- _What you will do_
In the material below, find every line containing the string "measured" and return it.

- _Stored data_
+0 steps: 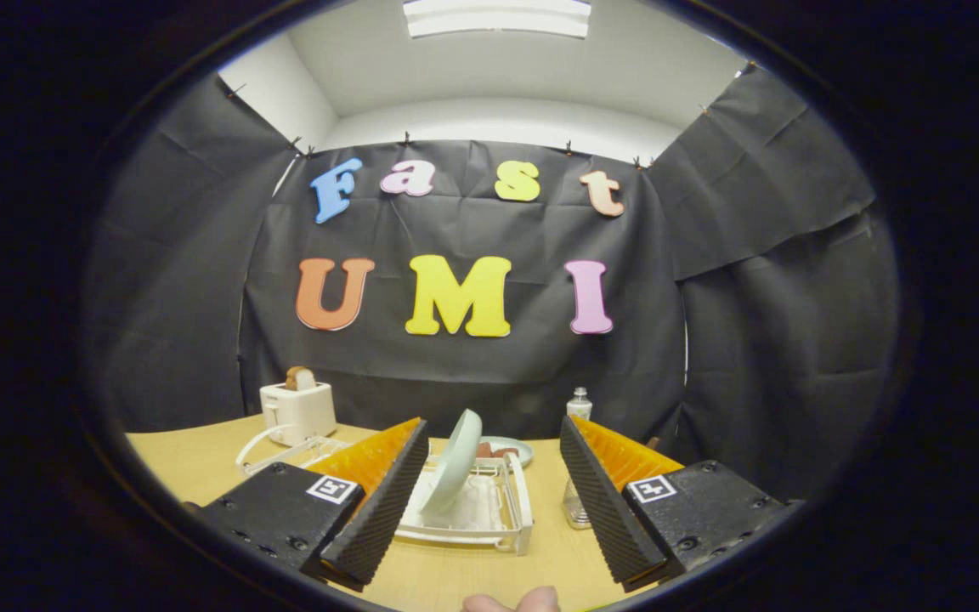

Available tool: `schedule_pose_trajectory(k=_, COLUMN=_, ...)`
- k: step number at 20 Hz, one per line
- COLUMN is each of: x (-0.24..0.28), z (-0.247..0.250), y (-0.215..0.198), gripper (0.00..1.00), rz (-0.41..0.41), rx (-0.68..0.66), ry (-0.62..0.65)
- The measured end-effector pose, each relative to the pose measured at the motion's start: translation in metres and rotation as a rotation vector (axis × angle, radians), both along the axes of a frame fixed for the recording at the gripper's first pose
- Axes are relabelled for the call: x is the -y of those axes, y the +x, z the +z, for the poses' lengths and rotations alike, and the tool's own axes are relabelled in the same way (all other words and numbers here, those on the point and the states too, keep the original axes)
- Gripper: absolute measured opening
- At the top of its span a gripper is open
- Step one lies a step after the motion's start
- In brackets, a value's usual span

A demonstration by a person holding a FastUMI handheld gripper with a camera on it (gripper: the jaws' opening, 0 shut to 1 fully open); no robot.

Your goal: Take the plate from the dish rack, then take the spoon from the basket and place it into the plate.

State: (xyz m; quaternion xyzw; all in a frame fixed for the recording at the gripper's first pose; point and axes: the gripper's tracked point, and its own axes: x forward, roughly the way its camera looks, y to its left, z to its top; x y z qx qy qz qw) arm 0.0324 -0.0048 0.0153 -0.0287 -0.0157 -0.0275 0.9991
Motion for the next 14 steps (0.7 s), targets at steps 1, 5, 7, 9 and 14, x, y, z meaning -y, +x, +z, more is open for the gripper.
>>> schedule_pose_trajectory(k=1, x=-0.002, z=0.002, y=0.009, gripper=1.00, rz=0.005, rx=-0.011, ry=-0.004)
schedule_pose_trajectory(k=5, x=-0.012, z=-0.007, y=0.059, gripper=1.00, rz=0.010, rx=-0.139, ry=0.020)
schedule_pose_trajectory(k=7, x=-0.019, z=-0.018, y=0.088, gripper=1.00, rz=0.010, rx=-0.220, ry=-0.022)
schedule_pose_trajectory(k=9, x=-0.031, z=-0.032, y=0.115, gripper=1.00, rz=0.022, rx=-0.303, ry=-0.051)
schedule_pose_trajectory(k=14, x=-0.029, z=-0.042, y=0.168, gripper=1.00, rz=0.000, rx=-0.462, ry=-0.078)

- _Answer to this problem_
- The measured end-effector pose, each relative to the pose measured at the motion's start: translation in metres and rotation as a rotation vector (axis × angle, radians), both along the axes of a frame fixed for the recording at the gripper's first pose
- Gripper: absolute measured opening

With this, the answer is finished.